On 22/01/2020 07:39, Andrey Semashev wrote:
On 2020-01-21 18:51, Vinnie Falco wrote:
On Tue, Jan 21, 2020 at 2:13 AM Andrey Semashev wrote:
I'd be more interested in a more generic URI library. Along with a few associated algorithms, e.g. those described in: https://tools.ietf.org/html/rfc3986
Yes, this library does that. I do not use the term "URI" because it is confusing and pointless. They are all URLs now. My library follows the RFC, except that I have renamed the top level production rules to reflect this preference:
URL = scheme ":" hier-part [ "?" query ] [ "#" fragment ] URL-reference = URL / relative-ref absolute-URL = scheme ":" hier-part [ "?" query ]
I didn't invent this idea, deprecating the word "URI" and using "URL" consistently in its place is recommended by WhatWG.
There is a semantic difference between URI and URL - the former is an identifier and the latter is a locator (i.e. a path to a resource location). You can treat locator as an identifier but not the other way around. Using the term URL to refer to an URI is confusing.
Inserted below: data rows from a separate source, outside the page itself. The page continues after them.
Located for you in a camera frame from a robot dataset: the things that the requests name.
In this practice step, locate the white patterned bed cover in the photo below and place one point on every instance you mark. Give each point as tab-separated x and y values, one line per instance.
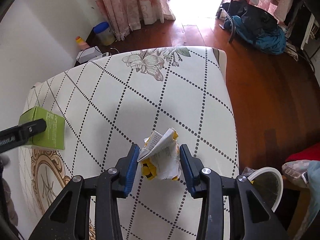
101	108

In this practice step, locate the blue black clothes pile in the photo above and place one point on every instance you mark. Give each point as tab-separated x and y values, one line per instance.
257	27

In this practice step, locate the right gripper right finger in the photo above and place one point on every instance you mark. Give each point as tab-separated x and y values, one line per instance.
250	216

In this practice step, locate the light blue clothed person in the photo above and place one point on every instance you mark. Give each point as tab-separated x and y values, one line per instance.
305	175

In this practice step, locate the clothes rack with garments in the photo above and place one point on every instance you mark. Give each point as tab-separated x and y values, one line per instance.
297	19

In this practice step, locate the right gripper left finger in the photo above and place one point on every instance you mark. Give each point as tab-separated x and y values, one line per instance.
68	215

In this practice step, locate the white trash bin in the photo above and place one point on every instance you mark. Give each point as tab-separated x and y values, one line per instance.
269	183

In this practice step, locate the orange cap bottle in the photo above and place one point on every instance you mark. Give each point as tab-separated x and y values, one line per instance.
81	43

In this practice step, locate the blue lid plastic jar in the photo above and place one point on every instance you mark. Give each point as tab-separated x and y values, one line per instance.
104	33

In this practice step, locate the green white carton box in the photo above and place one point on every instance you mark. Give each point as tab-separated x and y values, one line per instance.
53	138

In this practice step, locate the yellow white wrapper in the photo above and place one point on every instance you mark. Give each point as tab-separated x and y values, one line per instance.
160	156

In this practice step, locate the pink floral curtain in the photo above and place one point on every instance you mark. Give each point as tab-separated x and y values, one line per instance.
125	16

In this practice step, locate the black metal rack pole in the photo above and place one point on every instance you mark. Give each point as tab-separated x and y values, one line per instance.
230	13

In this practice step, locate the white device on floor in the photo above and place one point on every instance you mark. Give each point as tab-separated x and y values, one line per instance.
90	54

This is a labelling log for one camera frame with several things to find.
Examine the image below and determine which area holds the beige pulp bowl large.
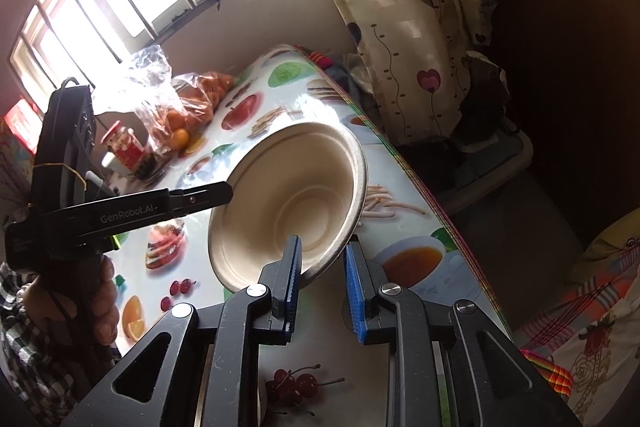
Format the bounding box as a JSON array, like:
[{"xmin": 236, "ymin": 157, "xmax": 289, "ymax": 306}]
[{"xmin": 208, "ymin": 121, "xmax": 368, "ymax": 293}]

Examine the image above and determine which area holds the checkered sleeve forearm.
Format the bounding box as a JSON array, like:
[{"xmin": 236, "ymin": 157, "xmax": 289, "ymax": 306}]
[{"xmin": 0, "ymin": 261, "xmax": 122, "ymax": 417}]

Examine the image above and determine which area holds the person left hand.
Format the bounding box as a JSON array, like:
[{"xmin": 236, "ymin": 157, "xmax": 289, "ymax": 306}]
[{"xmin": 22, "ymin": 255, "xmax": 122, "ymax": 347}]

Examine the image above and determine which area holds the red label sauce jar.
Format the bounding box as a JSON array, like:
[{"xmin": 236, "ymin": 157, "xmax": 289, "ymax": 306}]
[{"xmin": 101, "ymin": 120, "xmax": 156, "ymax": 180}]

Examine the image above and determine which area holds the plastic bag of oranges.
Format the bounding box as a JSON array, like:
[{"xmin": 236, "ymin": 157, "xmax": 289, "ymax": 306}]
[{"xmin": 92, "ymin": 43, "xmax": 237, "ymax": 153}]

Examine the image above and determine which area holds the fruit print tablecloth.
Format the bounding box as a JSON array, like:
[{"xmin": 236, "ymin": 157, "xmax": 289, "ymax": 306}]
[{"xmin": 112, "ymin": 46, "xmax": 499, "ymax": 426}]

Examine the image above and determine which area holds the red package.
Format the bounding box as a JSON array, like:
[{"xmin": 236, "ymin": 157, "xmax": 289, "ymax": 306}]
[{"xmin": 3, "ymin": 98, "xmax": 42, "ymax": 154}]

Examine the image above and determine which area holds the black camera box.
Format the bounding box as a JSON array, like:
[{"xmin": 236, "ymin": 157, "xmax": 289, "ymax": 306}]
[{"xmin": 29, "ymin": 77, "xmax": 114, "ymax": 212}]

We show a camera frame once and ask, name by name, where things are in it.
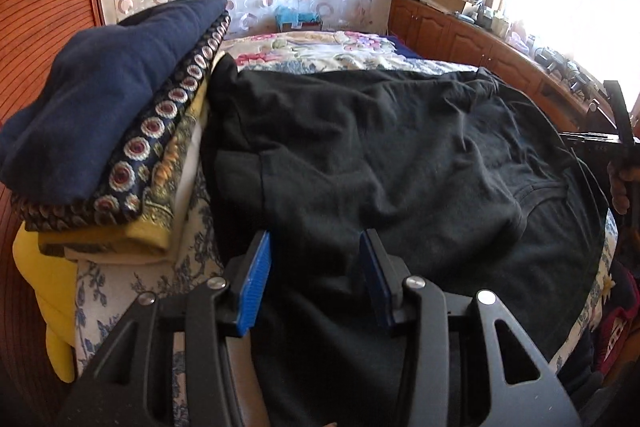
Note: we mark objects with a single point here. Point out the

Notably, all URLs are URIs, but not all URIs are URLs. Some are URNs, for example, which are structured a bit differently (eg. "urn:oasis:names:specification:docbook:dtd:xml:4.1.2"). A program only dealing with "locations to download from" generally only needs to worry about URLs, but there are other places where all URIs (including URNs) may be encountered (even by such a program) -- for example, as XML namespace identifiers. (Usually these can be treated as opaque, though.) Still, given that the same parsing rules can apply to both (URNs usually just have a long opaque path after the "urn" scheme), it doesn't seem unreasonable to call it an "URL library" anyway (despite the recommendation in RFC3986). Some people would be confused by calling them "URIs" and those who know better will know that as well. Having said that, the docs should call out RFC support and URI compatibility explicitly, so that people aren't left wondering.